Le coronavirus a montré combien nous sommes à la merci de presque rien. La complexité de nos sociétés nous a rendu fragiles et dépendants, de manière exponentielle, au moindre grain de sable. Paradoxalement, cette pseudo pandémie – même pas 1% de personnes impactées, avec des atteintes bénignes pour la plupart, et le même taux de mortalité que n’importe quel autre virus saisonnier – aurait pu être une chance extraordinaire si l’humanité avait enfin fait le tri entre ses besoins réels ou supposés, s’était débarrassé de mauvaises habitudes consuméristes acquises pendant les soixante années précédentes de je-m’en-foutisme envers le milieu naturel, et réappris l’humilité. Mais tous ceux qui sont aux responsabilités ont voulu de manière unanime “revenir au monde d’avant”, celui dont nous savons qu’il n’est pas soutenable. Ils ont donc aboyé des ordres et forcé les gens à obéir sans réfléchir : c’est plus simple et plus rassurant – et moins dangereux politiquement – que les inciter à penser et inventer de nouvelles bases pour refonder une civilisation.

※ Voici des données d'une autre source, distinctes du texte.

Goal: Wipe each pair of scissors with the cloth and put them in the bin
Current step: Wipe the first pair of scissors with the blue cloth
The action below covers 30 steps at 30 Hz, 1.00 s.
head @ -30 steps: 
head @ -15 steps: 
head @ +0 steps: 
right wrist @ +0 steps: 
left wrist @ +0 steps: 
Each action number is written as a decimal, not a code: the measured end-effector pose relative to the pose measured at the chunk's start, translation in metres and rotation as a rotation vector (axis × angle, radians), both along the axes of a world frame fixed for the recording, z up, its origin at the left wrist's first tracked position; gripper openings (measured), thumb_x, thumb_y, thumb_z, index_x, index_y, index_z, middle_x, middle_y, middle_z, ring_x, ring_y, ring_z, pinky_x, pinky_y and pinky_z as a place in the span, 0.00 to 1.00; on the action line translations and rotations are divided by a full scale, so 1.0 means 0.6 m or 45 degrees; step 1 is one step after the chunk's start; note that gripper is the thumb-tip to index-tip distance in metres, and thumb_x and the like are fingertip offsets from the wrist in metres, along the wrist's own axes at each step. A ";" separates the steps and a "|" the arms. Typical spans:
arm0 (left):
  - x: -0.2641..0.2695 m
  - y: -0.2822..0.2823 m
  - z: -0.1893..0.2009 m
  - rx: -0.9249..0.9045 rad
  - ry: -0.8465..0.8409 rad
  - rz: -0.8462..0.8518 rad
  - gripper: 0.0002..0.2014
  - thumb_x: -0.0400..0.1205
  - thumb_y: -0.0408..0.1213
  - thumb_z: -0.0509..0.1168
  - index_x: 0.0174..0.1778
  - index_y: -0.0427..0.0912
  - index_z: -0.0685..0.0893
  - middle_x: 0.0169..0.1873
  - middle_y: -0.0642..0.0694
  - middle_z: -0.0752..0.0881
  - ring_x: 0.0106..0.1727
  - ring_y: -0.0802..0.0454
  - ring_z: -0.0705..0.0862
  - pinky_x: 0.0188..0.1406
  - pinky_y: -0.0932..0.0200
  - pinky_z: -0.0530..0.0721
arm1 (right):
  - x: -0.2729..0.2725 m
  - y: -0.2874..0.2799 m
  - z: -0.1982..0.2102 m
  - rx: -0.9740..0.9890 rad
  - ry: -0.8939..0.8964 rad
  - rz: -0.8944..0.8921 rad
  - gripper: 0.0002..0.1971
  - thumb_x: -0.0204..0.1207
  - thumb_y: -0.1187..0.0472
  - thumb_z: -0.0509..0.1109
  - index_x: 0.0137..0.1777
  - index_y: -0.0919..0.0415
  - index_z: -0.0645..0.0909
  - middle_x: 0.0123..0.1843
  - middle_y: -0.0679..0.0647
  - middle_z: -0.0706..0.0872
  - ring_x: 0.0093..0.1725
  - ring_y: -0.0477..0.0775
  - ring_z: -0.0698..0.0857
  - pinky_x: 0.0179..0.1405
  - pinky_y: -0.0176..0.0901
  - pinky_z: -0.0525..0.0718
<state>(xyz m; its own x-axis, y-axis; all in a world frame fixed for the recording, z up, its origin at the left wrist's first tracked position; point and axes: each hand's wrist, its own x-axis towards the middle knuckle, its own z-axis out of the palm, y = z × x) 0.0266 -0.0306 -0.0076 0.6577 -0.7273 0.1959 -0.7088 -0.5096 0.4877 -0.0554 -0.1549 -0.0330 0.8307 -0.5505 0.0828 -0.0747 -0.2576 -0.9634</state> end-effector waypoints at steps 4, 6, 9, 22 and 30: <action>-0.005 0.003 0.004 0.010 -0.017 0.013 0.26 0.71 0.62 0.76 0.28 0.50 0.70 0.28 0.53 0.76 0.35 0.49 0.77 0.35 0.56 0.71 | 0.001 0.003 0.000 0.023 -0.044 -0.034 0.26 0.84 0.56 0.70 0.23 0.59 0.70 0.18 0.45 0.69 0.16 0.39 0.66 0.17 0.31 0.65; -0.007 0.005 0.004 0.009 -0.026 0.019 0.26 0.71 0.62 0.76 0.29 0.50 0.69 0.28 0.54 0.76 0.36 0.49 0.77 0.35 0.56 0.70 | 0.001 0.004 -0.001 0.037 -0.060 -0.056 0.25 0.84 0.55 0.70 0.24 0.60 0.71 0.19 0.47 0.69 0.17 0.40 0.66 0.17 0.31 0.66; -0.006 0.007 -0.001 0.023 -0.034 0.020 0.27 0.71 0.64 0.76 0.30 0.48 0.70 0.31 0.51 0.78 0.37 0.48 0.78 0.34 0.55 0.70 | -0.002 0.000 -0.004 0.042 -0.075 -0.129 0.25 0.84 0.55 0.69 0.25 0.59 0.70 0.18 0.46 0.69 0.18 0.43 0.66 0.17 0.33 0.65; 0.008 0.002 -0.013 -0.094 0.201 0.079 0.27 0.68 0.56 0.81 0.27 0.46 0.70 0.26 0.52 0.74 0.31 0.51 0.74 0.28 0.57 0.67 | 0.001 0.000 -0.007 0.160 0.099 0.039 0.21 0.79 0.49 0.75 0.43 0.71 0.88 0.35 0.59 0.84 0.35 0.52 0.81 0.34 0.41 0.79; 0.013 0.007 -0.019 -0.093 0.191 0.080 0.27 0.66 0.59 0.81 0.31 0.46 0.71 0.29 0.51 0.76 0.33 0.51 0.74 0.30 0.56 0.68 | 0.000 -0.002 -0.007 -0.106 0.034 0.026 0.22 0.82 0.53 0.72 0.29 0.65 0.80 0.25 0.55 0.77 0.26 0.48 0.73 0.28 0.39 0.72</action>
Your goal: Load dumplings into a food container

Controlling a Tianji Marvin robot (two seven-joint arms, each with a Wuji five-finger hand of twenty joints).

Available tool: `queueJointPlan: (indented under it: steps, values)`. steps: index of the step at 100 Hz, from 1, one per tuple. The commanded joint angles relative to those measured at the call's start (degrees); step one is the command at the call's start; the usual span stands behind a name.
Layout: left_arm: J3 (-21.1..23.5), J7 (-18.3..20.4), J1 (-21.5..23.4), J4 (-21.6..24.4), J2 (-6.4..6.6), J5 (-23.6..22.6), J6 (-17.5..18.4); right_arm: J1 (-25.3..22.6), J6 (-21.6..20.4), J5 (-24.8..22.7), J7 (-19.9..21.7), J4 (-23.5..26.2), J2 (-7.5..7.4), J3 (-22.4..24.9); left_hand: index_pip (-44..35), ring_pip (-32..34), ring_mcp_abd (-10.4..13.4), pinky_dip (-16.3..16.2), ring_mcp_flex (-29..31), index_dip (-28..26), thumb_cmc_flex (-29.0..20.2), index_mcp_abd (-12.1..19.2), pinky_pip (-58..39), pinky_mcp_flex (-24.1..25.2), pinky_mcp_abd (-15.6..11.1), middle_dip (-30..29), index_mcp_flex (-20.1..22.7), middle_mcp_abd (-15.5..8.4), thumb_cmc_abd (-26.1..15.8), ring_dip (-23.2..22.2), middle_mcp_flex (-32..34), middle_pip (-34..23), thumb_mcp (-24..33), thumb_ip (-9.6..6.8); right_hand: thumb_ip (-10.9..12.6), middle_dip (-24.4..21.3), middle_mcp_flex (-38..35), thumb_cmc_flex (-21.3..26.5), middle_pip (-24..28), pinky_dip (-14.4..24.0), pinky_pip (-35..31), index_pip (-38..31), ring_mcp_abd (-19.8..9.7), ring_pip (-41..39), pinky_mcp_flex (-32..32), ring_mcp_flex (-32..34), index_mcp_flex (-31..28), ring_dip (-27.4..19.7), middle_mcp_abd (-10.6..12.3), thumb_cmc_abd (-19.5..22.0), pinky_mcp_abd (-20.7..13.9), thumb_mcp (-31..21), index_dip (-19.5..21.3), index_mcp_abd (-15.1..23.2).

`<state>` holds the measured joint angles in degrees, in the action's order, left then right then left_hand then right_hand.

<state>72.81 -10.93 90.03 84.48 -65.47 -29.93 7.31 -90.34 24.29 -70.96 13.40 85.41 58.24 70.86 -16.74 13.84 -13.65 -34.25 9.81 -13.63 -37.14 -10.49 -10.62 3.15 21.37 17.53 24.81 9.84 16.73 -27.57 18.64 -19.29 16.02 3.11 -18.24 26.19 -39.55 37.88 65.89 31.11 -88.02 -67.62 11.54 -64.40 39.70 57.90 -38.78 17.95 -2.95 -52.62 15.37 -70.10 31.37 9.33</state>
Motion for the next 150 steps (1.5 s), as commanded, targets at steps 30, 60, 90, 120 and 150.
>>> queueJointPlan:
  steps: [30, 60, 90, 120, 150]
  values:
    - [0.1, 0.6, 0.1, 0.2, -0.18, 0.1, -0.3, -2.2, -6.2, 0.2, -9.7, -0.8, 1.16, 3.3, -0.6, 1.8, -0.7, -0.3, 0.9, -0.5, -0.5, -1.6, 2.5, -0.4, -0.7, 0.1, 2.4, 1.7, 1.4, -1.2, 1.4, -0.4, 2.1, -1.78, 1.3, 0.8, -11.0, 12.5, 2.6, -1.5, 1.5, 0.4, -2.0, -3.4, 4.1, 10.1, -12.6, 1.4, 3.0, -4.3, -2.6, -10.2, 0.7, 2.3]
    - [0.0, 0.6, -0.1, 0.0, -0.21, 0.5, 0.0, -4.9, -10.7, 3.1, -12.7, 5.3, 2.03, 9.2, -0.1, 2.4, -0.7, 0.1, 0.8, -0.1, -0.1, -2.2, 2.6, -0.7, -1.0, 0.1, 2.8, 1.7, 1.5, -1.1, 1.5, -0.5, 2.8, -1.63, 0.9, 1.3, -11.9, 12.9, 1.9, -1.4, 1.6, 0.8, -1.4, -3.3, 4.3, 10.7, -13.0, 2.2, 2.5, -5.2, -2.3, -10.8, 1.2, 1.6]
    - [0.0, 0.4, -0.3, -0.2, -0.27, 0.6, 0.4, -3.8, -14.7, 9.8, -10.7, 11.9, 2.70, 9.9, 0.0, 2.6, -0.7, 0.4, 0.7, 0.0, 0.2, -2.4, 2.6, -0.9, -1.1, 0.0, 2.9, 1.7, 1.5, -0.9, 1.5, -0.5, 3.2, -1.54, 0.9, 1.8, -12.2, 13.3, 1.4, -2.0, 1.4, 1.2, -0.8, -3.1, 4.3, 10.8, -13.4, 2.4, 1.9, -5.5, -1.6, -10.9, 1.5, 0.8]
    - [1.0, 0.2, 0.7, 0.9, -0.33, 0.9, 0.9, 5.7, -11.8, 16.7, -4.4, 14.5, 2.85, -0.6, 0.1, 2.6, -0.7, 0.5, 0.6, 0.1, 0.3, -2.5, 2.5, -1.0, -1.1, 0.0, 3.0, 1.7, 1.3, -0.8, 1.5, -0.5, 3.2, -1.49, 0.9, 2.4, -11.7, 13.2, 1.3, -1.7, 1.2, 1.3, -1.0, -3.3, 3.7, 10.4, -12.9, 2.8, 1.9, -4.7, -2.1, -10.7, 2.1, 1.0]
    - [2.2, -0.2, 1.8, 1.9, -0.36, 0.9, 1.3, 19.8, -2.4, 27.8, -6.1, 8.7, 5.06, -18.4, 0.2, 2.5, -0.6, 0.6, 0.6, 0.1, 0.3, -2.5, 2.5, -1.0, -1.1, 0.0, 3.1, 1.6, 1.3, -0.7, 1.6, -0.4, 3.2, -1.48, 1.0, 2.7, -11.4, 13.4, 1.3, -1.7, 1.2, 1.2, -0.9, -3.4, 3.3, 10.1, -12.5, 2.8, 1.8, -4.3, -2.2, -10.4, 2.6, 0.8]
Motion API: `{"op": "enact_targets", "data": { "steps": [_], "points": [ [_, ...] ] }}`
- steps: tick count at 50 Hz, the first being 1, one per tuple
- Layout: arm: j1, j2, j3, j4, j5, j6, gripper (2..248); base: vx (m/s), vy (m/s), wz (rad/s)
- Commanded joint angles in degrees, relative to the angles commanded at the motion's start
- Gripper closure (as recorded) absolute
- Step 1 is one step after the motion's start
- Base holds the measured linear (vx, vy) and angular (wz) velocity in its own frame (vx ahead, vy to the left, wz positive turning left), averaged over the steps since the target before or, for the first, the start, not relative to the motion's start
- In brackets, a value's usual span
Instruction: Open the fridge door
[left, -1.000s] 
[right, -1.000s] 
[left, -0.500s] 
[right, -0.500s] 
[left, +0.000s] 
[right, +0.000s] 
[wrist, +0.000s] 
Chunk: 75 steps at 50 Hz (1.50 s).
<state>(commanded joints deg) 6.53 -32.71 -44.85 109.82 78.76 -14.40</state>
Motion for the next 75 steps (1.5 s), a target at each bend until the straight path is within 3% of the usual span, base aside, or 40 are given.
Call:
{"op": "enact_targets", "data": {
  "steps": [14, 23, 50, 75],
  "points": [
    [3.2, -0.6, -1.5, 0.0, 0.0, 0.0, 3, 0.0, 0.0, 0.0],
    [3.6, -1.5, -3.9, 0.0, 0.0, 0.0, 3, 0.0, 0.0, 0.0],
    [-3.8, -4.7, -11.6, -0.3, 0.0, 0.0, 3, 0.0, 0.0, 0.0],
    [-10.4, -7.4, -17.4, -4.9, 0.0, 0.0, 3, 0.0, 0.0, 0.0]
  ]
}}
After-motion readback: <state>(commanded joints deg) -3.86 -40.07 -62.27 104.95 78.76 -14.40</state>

Ce faisant, quel magnifique prétexte pour faire disparaître les libertés individuelles et collectives si chèrement conquises par les générations précédentes ! Voici l’opportunité – dû au plus grand des hasards, je veux bien le croire – pour les autocrates de tous les pays, grandement aidés par des médias qui ne font rien pour développer la Culture avec un grand C, à quelques rares exceptions près et dont l’apolitisme est soigneusement contrôlé, et grâce à des programmes scolaires soigneusement vidés petit à petit de ce qui permettait à chacun de construire sa réflexion propre et son libre arbitre, de reprendre ce que les générations précédentes de leurs semblables avaient dû laisser filer. Les peuples ont ainsi perdu les libertés individuelles et collectives conquises péniblement au cours des deux ou trois siècles précédents. L’Histoire nous apprend que toutes les révolutions généreuses ont débouchées sur des dictatures.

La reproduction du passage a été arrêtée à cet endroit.